What is accounts receivable?
Accounts receivable is an asset account that represents the amount of money your customers owe you for goods or services they already received but have not yet paid for. This account is considered a current asset, as the money is expected to come in within the next year, and it is an account that can fluctuate daily. If you currently offer credit lines to customers, it is important to keep an eye on this account, simply to make sure your customers are paying you.
What happens when customers fail to pay their bills?
While you may not have any problems with most of your customers paying their bills in full by their due dates, there may always be a couple of accounts that fail to pay their debts when owed. Because of this, you will need a system in place for the purpose of trying to collect these debts.
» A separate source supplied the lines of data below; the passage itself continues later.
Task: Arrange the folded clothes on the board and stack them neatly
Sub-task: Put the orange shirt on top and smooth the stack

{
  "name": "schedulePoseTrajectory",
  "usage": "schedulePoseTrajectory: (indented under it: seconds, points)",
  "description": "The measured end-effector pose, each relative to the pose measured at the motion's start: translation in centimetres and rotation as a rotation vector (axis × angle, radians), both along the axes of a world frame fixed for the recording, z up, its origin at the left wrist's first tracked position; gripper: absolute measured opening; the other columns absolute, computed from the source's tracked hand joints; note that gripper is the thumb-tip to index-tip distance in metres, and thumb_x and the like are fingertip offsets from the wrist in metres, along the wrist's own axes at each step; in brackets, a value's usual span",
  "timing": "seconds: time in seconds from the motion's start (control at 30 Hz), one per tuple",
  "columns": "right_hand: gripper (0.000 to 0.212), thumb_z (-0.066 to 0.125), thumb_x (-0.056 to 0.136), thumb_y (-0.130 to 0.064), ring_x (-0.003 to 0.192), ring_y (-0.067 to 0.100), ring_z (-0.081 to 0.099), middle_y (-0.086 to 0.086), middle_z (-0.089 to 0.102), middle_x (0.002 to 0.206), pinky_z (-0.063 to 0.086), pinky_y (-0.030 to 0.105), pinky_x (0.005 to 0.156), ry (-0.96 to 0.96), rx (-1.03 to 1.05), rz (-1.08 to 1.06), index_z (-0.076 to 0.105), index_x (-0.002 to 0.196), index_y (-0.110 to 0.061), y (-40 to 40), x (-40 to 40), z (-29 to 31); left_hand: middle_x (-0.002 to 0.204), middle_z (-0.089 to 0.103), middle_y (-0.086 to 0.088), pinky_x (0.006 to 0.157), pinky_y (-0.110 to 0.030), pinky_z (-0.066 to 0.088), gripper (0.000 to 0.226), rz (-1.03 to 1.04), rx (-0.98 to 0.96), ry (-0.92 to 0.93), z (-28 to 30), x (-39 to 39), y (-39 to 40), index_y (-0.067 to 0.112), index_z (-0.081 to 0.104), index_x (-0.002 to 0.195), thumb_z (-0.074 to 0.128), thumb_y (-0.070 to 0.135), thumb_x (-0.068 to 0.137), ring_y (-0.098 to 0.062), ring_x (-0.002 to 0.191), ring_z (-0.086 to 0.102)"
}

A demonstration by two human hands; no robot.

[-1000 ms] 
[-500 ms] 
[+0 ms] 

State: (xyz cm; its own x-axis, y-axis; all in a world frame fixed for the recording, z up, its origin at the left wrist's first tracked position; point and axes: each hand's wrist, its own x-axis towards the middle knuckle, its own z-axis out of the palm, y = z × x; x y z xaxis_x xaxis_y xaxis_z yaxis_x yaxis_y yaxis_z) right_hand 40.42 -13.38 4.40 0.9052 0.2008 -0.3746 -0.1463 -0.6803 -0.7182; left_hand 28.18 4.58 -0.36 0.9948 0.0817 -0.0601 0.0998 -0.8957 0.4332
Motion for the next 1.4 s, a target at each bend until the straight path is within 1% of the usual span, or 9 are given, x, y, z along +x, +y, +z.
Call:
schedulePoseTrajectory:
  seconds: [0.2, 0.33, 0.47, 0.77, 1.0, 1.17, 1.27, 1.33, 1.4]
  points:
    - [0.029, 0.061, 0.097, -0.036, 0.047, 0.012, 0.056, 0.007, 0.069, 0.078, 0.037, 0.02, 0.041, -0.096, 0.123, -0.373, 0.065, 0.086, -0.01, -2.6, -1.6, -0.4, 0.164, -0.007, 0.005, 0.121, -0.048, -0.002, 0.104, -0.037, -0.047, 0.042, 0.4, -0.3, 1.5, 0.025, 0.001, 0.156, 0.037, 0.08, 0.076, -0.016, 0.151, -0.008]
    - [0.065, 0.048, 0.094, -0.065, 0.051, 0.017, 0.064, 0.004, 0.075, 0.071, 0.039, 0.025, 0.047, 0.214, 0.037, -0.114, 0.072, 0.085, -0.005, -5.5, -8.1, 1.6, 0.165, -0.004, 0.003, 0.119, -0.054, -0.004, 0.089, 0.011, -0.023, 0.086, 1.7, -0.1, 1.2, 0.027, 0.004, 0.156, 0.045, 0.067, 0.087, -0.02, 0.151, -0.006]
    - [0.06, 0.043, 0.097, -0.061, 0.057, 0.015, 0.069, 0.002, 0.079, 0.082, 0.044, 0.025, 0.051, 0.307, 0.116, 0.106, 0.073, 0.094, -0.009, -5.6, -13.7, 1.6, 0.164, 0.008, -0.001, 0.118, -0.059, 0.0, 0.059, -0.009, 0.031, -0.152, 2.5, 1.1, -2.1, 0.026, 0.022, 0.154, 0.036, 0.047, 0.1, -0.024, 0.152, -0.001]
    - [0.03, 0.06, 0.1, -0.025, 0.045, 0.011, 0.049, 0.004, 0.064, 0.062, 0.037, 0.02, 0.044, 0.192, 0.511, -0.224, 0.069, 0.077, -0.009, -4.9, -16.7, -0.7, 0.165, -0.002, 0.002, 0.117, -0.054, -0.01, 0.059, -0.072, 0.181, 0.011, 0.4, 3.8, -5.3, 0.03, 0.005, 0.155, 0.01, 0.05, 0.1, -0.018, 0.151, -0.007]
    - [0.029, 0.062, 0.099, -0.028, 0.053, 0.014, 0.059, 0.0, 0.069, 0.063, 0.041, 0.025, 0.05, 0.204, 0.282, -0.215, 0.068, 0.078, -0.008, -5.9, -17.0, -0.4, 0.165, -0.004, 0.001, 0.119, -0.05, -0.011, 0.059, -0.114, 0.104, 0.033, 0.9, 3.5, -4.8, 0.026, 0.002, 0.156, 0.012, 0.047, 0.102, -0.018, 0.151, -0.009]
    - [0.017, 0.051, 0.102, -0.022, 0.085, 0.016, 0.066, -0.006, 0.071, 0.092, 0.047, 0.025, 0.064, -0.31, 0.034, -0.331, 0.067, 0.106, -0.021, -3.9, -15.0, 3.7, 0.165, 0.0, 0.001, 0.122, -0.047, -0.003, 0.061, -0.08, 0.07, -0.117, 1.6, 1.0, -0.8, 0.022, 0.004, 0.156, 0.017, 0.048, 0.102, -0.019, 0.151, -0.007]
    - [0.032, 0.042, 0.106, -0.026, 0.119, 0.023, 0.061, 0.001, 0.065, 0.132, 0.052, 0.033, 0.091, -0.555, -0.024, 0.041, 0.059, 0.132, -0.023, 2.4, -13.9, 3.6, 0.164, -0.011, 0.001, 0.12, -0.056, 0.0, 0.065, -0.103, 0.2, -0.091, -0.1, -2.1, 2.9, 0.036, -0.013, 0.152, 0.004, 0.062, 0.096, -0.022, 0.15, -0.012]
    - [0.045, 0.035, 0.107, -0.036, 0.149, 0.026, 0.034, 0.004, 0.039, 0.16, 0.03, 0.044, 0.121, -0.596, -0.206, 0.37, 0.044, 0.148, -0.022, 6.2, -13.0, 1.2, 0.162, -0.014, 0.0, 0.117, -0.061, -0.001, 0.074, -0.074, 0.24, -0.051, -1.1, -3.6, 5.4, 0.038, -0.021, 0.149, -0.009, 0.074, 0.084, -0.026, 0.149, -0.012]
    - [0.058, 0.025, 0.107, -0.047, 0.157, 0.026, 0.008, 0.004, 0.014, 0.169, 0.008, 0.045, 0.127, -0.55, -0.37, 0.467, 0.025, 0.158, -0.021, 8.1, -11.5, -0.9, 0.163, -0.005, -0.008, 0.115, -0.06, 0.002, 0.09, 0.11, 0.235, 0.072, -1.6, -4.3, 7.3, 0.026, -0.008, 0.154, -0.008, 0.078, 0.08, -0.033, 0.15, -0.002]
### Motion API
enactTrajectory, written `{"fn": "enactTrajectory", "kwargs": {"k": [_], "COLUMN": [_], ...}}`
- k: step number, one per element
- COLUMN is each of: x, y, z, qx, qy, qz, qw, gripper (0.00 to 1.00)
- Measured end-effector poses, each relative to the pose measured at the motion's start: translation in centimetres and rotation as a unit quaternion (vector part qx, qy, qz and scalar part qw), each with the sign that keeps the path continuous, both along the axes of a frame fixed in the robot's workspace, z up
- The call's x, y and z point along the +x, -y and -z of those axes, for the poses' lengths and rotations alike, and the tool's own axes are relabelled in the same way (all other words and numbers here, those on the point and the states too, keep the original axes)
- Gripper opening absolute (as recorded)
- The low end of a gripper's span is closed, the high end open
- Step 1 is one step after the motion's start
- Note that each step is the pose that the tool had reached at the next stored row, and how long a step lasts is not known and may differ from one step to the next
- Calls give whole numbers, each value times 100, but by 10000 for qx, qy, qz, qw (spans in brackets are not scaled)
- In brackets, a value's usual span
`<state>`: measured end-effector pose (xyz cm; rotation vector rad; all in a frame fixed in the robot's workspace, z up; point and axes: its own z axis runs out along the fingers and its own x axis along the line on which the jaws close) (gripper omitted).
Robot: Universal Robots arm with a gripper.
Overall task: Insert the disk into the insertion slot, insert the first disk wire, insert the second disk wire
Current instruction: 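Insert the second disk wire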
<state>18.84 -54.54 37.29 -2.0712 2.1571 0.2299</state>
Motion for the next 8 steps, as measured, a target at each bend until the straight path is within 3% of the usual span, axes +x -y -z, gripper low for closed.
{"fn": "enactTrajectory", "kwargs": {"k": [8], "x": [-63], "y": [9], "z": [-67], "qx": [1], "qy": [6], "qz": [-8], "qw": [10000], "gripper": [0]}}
For example, when a customer misses the due date, you may send a letter or email to remind the person, as this might be an honest mistake. When the debt is thirty days late, you may also send a letter and make a phone call. When the debt is a certain amount of time past due, such as ninety days or longer and the customer is not making any attempts to repay the debt, you may need to have a collection process in place.
How does the collection process work?
For those few customers that do not pay their bills, you must have some sort of system in place that will help you collect the debts. You could do the collection process yourself, or you could hire a company that specializes in business collection services. In any case, you may never receive the full amount owed, but you are likely to receive at least a portion of it.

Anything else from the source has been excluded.